Avrupa-Amerikanın, kimilerimizin gözlerini kamaştıran parlak görünüşü, infilâk etmek üzre olan bir yıldızın can çekişmesini andırmaktadır. Ömrünün sonuna gelmiş yıldız gerçek boyutlarının kat be kat üstüne çıkarak genleşir. Olağanüstü derecelere varan ışık kütlesine dönüşüp sıcaklığıyla gezegenlerni ve onların uydularını kavurur. Bunca tâkatı besleyecek malzemesi kalmayınca da çökünür (Fr&İng implosion). Sonunda bir ak cüceye dönüşerek çözülüp 'ölür'. Yaşama gücünü yitiren medeniyetler de böyle olurlar. İngilz-Yahudî medeniyetinin gidişi, işte bu tasvîr ettiğimiz manzarayı gözler önüne sermektedir.
Öteden beri medeniyetlerin ve bu arada bizimkinin önde gelen hayat menbaı, doğa, ve geçimini öncelikle hayvancılıktan sağlayan konar-göçer obalar ile tarım ve yine hayvancılıkla meşğûl köylülük gibi, doğal yaşamaya bağlı kalmış insan öbekleri olmuştur. Bahis konusu öbekler, toprağını ve hamurunu alnının teriyle sulayarak emek mahsûlü ekmeğini yiyip toplumu besleyen gerçek emekcilerdir. Bu çeşit (helâl) emekten kopuşla yabancılaşma başgöstermiştir. Bunalımların annesiyse, yabancılaşmadır.

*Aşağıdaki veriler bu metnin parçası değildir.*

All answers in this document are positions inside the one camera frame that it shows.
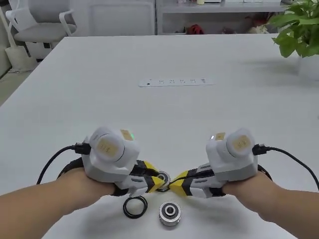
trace beige label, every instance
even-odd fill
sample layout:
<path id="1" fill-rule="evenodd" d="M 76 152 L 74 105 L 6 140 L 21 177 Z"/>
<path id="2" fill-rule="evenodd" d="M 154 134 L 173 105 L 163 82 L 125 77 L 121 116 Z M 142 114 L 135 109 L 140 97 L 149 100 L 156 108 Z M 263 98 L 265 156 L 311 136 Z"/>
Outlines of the beige label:
<path id="1" fill-rule="evenodd" d="M 215 137 L 215 140 L 223 140 L 225 138 L 226 133 L 218 133 Z"/>
<path id="2" fill-rule="evenodd" d="M 121 133 L 122 133 L 124 139 L 129 140 L 129 141 L 133 141 L 133 138 L 128 130 L 122 129 Z"/>
<path id="3" fill-rule="evenodd" d="M 250 145 L 250 139 L 246 135 L 242 135 L 238 139 L 233 141 L 233 146 L 238 151 L 242 151 L 245 148 L 248 148 Z"/>
<path id="4" fill-rule="evenodd" d="M 98 151 L 102 154 L 106 154 L 109 157 L 114 157 L 118 152 L 118 147 L 106 139 L 101 139 L 97 146 Z"/>

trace black rubber o-ring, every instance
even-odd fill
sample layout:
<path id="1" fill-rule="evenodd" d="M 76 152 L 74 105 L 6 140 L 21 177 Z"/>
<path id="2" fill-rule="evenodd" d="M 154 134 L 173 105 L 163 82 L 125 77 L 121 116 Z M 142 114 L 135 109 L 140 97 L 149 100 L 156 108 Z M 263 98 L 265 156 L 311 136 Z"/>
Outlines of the black rubber o-ring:
<path id="1" fill-rule="evenodd" d="M 144 204 L 144 208 L 143 208 L 143 211 L 140 213 L 140 214 L 132 214 L 128 211 L 127 209 L 127 204 L 130 200 L 133 200 L 133 199 L 137 199 L 137 200 L 140 200 L 143 204 Z M 146 201 L 146 199 L 142 196 L 138 196 L 138 197 L 135 197 L 135 198 L 128 198 L 127 200 L 125 200 L 124 204 L 123 204 L 123 213 L 125 216 L 127 216 L 128 218 L 131 218 L 131 219 L 137 219 L 137 218 L 140 218 L 141 216 L 144 215 L 144 213 L 146 212 L 148 208 L 148 202 Z"/>

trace black wrist strap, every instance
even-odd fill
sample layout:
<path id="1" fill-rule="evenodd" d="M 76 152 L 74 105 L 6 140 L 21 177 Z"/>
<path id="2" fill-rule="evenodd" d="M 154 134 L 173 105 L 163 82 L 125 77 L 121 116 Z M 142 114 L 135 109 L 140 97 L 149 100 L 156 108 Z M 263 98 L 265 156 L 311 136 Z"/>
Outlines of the black wrist strap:
<path id="1" fill-rule="evenodd" d="M 67 173 L 68 171 L 76 168 L 84 168 L 82 158 L 75 159 L 71 161 L 68 165 L 66 165 L 62 171 L 59 173 L 58 178 L 61 177 L 63 174 Z M 124 196 L 129 192 L 129 189 L 120 189 L 118 186 L 115 185 L 115 191 L 112 196 L 120 197 Z"/>

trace floor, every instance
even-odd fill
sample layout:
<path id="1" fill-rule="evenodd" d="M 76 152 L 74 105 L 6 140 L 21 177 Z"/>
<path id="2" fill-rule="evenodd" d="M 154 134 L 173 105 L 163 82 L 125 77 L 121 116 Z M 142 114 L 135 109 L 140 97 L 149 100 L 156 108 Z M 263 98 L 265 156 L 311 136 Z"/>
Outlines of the floor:
<path id="1" fill-rule="evenodd" d="M 7 73 L 0 79 L 0 106 L 11 96 L 11 94 L 30 75 L 26 73 Z"/>

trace white shelf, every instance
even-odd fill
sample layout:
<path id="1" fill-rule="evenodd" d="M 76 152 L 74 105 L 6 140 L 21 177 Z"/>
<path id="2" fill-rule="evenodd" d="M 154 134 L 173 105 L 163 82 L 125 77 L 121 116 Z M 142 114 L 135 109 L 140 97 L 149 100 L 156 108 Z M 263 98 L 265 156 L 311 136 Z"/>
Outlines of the white shelf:
<path id="1" fill-rule="evenodd" d="M 205 3 L 197 5 L 193 2 L 164 2 L 163 13 L 210 13 L 210 12 L 281 12 L 287 7 L 283 3 L 273 2 L 237 2 L 237 3 Z"/>

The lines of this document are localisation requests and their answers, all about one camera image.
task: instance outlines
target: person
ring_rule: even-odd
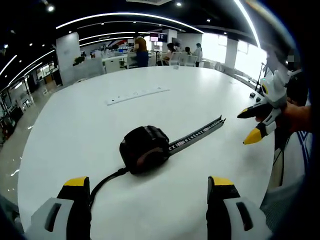
[[[168,43],[166,46],[168,48],[168,53],[164,56],[162,60],[159,60],[157,62],[158,66],[169,66],[169,60],[171,59],[172,53],[176,51],[175,45],[172,42]]]
[[[190,52],[190,47],[186,46],[184,50],[185,50],[186,54],[192,55]]]
[[[198,57],[195,62],[195,66],[198,68],[199,64],[202,62],[202,47],[201,47],[200,43],[196,44],[196,50],[194,51],[194,53],[192,55]]]
[[[147,50],[147,42],[138,33],[135,34],[133,51],[136,52],[138,68],[148,67],[149,54]]]
[[[274,148],[274,172],[270,187],[290,186],[305,176],[310,163],[313,141],[312,106],[298,105],[297,101],[287,98],[282,115],[276,119],[277,129]],[[256,117],[262,122],[265,116]]]

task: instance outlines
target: screen
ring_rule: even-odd
[[[168,35],[164,33],[157,33],[157,32],[151,32],[150,33],[150,41],[151,42],[163,42],[167,43],[168,42]]]
[[[157,36],[150,36],[150,42],[158,42]]]

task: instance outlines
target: power strip
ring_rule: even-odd
[[[116,97],[113,97],[113,98],[109,98],[105,102],[109,106],[109,105],[113,105],[113,104],[117,104],[117,103],[120,103],[120,102],[124,102],[124,101],[130,100],[130,99],[136,99],[136,98],[140,98],[140,97],[143,97],[143,96],[146,96],[146,95],[157,94],[157,93],[161,93],[161,92],[165,92],[165,91],[170,91],[170,89],[159,86],[157,88],[135,91],[135,92],[129,93],[127,95],[116,96]]]

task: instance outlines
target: human hand
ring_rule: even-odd
[[[276,118],[276,126],[288,129],[289,132],[312,131],[311,106],[296,106],[287,101],[281,109],[282,115]],[[266,116],[257,116],[255,120],[262,122]]]

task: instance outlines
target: black tape measure
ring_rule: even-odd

Zamanla şehirleşen medeniyetin ifsâd ettiği insan tabiatını maddeten ve manen yenileyen, tamîr eden tâze kan kırdan, köyden temîn etmek artık git gide zorlaşmaktadır. Konar-göçer, zâten soyu tükenmiş bir insan türüdür. Köylülüğe gelince; o da tarihe karışmak üzre. Ya köy şehirleşmekte ya da köylü şehirlileşmektedir. Yalnızca fennî ve iktisâdî şartlar değil, propaganda da bu yıkıcı süreci alabildiğine hızlandırmaktadır. Salt şehirliden oluşan bir ülke nüfusu, kumandanlardan müteşekkil bir orduyu yahut mühendisten gayrı çalışanı olmayan fabrikayı andırmaktadır.
Bu bölümde bildirdiklerimizin sonuç mesâbesindeki hulâsası: Kudreti geçmişindeki müktesebâtından kaynaklanıp da İslâm medeniyeti çerçevesinde serpilip yeşermiş Osmanlı Türk kimliğini taşıyan bir milletiz. Tarihî belirlenimimizi (Fr determination) Ortaçağ Hırıstıyan ile Yeniçağ dindışı Batı Avrupa medeniyetlerinde asla bulmamış olan bir kültürüz. Doğal yolu izleyen, sağ ve sağlıklı kalır. Sonuçta, tarihi Osmanlı Türklüğünün doğal devâmı olup Batı Avrupa câmiasında yer almayan çağımızın Türklüğü, tekrar manevi değerlere temellenmiş bir âdil iktisât nizâmı oluşturarak milli toplum (sosyal) devletini vucuda getirmek zorundadır. Beşeri insan kılagelmiş tarihin her döneminde ve yeryüzünün tüm köşe bucağında bulunabilir aile, akrabâitaallukât, kabile, aşiret, câmia, cemaat ve benzeri bütün topumsal dayanakları 'çağdaş' diye üstü kapalı anılan 'küresel İngiliz-Yahudi medeniyeti'nin târûmâr ettiği bir devirde medet umabileceğimiz son pâyândâmız imân birliğini esâs almış milli devlettir. Devletin, milli olmasının anlamı, adı anılagelen medeniyetin, eğitim-öğretim, siyâset, iktisâd ile askerlik cephelerinden giriştiği amansız saldırılara karşı koyma irâdesi ile istidâdını bulundurmasıdır.
Prof. Dr. Teoman DURALI
(Ş. Teoman Duralı'nın, Dergah Yayınları'nca yayınlanan 'Sorun Nedir' isimli kitabından alıntılanmıştır.)